Нагревают фосфолипид выше температуры фазового перехода липидного груза для регидратировать липидную пленку и вихрь до тех пор, пока раствор не станет мутным. Затем добавьте фосфолипидный груз для получения 20-кратного молярного избытка лигандов по отношению к Bla g 1 на основе ожидаемого выхода. Может образоваться осадитель.
Вихрь для смешивания перед отжигом белка, как показано на демонстрации. Чтобы подтвердить удаление или погрузку груза с помощью ЯМР фосфора-31, используйте центробежный фильтр для концентрации образца до более чем 100 микромоляров, как показано на примере. Подготовьте образцы эталонных фосфолипидов известных концентраций в буфере PBS, как указано, и разбавьте концевую ссылку Bla g 1 до соотношения 1:1 с холатным буфером на общий объем около 600 микролитров.
Используйте широкополосный зонд для получения одномерных 31-фосфорных ЯМР-спектров коллатных солюбилизированных образцов Bla g 1 и эталонных стандартов фосфолипида и сравнивайте спектры ЯМР Bla g 1 31 фосфора с спектрами, полученными для эталонных образцов фосфолипида, чтобы подтвердить удаление эндогенно связанных лигандов и / или связывание желаемых лигандов на основе химических сдвигов видимых пиков, а затем сравнить пиковую интенсивность спектра Bla g 1 с эталонными стандартами фосфолипида, чтобы обеспечить подтверждение полной стехиометрии связывания. Используя аффинную хроматографию, рекомбинантный GST Bla g 1 может быть легко выделен до высокого уровня чистоты, производя выход от двух до четырех миллиграммов на литр клеточной культуры. Ночной инкубации с протеазой TEV при четырех градусах Цельсия достаточно, чтобы удалить метку GST, давая конечный продукт примерно в 24 килодалтонах.
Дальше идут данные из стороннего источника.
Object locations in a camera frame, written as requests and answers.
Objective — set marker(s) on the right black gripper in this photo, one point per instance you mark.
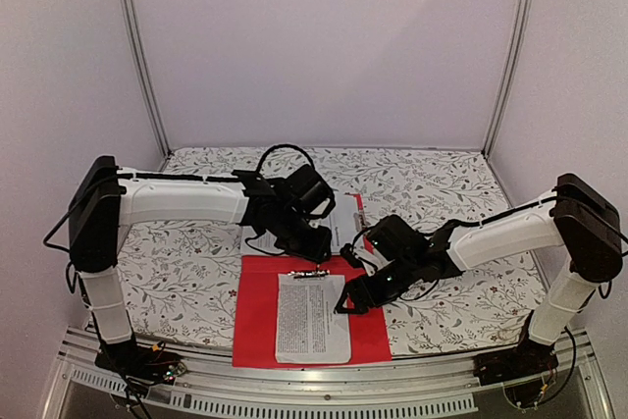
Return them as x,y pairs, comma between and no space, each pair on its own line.
358,296

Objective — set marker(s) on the left aluminium frame post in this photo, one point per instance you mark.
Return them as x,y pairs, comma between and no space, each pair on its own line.
144,78

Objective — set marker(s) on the spine metal folder clip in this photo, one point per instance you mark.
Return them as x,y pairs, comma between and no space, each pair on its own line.
309,274

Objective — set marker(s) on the right aluminium frame post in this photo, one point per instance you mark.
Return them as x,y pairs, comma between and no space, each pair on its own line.
515,46

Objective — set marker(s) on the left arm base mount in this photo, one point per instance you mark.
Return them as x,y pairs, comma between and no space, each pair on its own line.
153,365

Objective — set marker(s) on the aluminium front rail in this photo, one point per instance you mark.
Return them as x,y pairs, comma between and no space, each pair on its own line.
441,386

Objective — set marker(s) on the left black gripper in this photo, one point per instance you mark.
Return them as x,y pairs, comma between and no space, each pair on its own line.
318,250

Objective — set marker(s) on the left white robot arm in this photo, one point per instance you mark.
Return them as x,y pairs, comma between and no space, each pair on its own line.
111,199

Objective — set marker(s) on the separate printed paper sheet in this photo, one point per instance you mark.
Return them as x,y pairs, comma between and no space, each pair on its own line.
308,330

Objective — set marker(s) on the aluminium frame post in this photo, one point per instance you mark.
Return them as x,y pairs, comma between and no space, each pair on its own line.
144,78
515,46

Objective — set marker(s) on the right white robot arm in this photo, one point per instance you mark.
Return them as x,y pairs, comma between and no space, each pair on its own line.
571,217

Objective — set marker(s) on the printed white paper sheets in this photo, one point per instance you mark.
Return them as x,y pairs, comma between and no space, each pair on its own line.
339,221

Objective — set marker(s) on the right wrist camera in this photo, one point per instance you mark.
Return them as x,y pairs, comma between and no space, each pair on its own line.
361,258

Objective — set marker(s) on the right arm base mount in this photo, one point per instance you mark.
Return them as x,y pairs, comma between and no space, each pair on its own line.
525,371
Применение Bla g 1 к колонне C18 обратной фазы дает отличительный профиль элюирования, с двумя большими пиками при 50% буфере B, и вторым большим пиком при 75% буфере B.Фосфор-31 ЯМР спектры Apo-Bla g 1 не показывают обнаруживаемых фосфолипидов. Стандартная кривая может быть получена из ЯМР с использованием эталонных образцов известных концентраций DSPC. Сравнение интенсивности сигнала фосфора 31, полученного из DSPC Bla g 1, с этой стандартной кривой может быть использовано для получения стехиометрии связывания липидов на белок.
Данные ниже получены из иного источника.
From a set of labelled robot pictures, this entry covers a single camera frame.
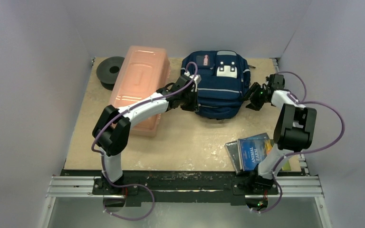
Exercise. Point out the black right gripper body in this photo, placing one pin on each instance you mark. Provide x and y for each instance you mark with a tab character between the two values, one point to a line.
255	96

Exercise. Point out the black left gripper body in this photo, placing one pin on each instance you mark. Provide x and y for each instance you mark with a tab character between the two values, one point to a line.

Круговые спектры дихроизма для Апо- и липидно-нагруженного Bla g 1 показывают минимумы 220 и 210 нанометров, что указывает на преимущественно альфа-спиральную структуру. Циркулярные анализы тепловой денатурации на основе дихроизма также показывают кооперационную потерю альфа-спиральной вторичной структуры, что указывает на складчатый глобулярный домен. Кроме того, анализ результирующих температур плавления показывает значительное увеличение при связывании лиганда nMix, что согласуется с Bla g 1, полученным из его естественного источника аллергена.
Успех этого протокола зависит от способности преодолевать как ограниченную растворимость гидрофобных лигандов, так и недоступный характер полость связывания Bla g 1. Эта процедура закладывает основу для иммунологических исследований, таких как анализы пролиферации Т-клеток, для оценки влияния липидных лигандов на сенсибилизацию и молекулярные механизмы, с помощью которых это происходит. Связав эту процедуру с дальнейшими биофизическими анализами, мы показали, что связывание гидрофобных лигандов повышает стабильность Bla g 1 с потенциальными последствиями для генерации эпитопов и аллергенности.